A European Union supporter in Birmingham, England, protests against the country's plans to withdraw from the EU. File photo: REUTERS
A European Union supporter in Birmingham, England, protests against the country's plans to withdraw from the EU. File photo: REUTERS

Brussels — The EU said on Thursday that it was discussing plans with UN agencies to set up migrant processing centres in north African and other countries but insisted it would not create a "Guantanamo Bay for migrants".

The European Commission, the bloc’s executive arm, said it envisaged deals that fully protect migrants rescued at sea, under a proposal that will be debated at next week’s EU summit in Brussels. "I want to be very clear on this. I’m against a Guantanamo Bay for migrants," migration commissioner Dimitris Avramopoulos told a news briefing. "This is something that is against our European values."

Washington triggered global outrage when it began using the US naval base in Guantanamo Bay Cuba to hold terror suspects in harsh conditions after the September 11 2001 attacks.

"We are exploring together with the International Organisation for Migration (IOM) and the UN High Commissioner for Refugees how we can further engage northern African countries in discussions on possibilities for regional disembarkation schemes," Avramopoulos said.

The EU is already working with the IOM and the UNHCR to help migrants in detention centres in Libya return to their countries in sub-Saharan Africa.

Avramopoulos said the UN agencies would ensure genuine refugees fleeing war or persecution can settle in Europe while economic migrants are returned home in dignity and with enough resources to restart their lives. In addition to north African countries, such as Tunisia, Brussels is also considering non-EU countries in Europe, such as Albania.

However, Avramopoulos said "no expression of willingness" has come from a potential host country because the EU is still discussing how the centres will work and has made no formal proposal.

"The way I see this is as an agreement of countries around the Mediterranean to ensure the people get the protection they need and are treated with the dignity they deserve," he said. "But it must also mean that getting on the boat does not mean a free ride to the EU." He confirmed the EU would make sure the centres are in a safe place.
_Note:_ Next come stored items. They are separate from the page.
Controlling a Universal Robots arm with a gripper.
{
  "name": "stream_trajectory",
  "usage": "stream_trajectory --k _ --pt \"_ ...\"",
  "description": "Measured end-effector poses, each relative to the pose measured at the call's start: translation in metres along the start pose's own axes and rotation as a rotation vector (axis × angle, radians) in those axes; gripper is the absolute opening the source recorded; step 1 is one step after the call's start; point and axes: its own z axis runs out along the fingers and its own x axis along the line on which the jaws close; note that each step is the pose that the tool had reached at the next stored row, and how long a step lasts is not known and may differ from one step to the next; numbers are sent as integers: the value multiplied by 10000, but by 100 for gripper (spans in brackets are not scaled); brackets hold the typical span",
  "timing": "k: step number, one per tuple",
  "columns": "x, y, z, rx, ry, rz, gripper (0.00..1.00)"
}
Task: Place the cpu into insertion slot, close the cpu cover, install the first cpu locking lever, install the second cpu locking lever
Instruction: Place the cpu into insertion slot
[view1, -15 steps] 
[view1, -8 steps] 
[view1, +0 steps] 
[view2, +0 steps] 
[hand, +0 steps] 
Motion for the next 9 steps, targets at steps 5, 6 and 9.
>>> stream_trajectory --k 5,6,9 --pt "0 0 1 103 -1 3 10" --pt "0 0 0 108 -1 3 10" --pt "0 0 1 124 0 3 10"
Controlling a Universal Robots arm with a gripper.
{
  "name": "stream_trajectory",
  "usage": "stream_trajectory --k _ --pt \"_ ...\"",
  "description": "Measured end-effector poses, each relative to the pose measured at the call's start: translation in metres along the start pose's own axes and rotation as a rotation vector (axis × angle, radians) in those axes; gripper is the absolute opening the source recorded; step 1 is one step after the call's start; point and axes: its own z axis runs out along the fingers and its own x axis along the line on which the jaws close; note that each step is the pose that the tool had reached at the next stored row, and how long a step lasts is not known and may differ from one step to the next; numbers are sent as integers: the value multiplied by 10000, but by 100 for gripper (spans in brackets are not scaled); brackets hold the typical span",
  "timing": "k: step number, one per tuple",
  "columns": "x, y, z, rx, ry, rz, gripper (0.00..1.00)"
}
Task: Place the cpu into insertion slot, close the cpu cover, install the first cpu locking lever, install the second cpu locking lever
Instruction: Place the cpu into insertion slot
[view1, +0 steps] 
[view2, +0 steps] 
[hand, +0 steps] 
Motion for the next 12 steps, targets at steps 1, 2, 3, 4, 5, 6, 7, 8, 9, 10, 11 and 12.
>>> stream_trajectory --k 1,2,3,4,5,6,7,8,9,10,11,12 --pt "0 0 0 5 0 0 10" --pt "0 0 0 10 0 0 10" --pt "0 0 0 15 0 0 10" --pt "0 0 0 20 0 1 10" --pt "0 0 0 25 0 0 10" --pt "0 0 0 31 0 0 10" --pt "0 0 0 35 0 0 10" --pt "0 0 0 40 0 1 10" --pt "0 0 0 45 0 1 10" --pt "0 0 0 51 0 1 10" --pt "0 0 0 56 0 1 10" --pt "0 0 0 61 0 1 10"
EU leaders are to discuss the centres at a June 28-29 summit as the bloc seeks to bolster its external borders. A mini-summit is due on Sunday to try to break the deadlock over reforming asylum rules that stipulate migrants must be processed in the country where they first arrive.

Countries such as Italy and Greece complain they have unfairly had to shoulder the burden since the EU was hit in 2015 by its worst migration crisis since the Second World War.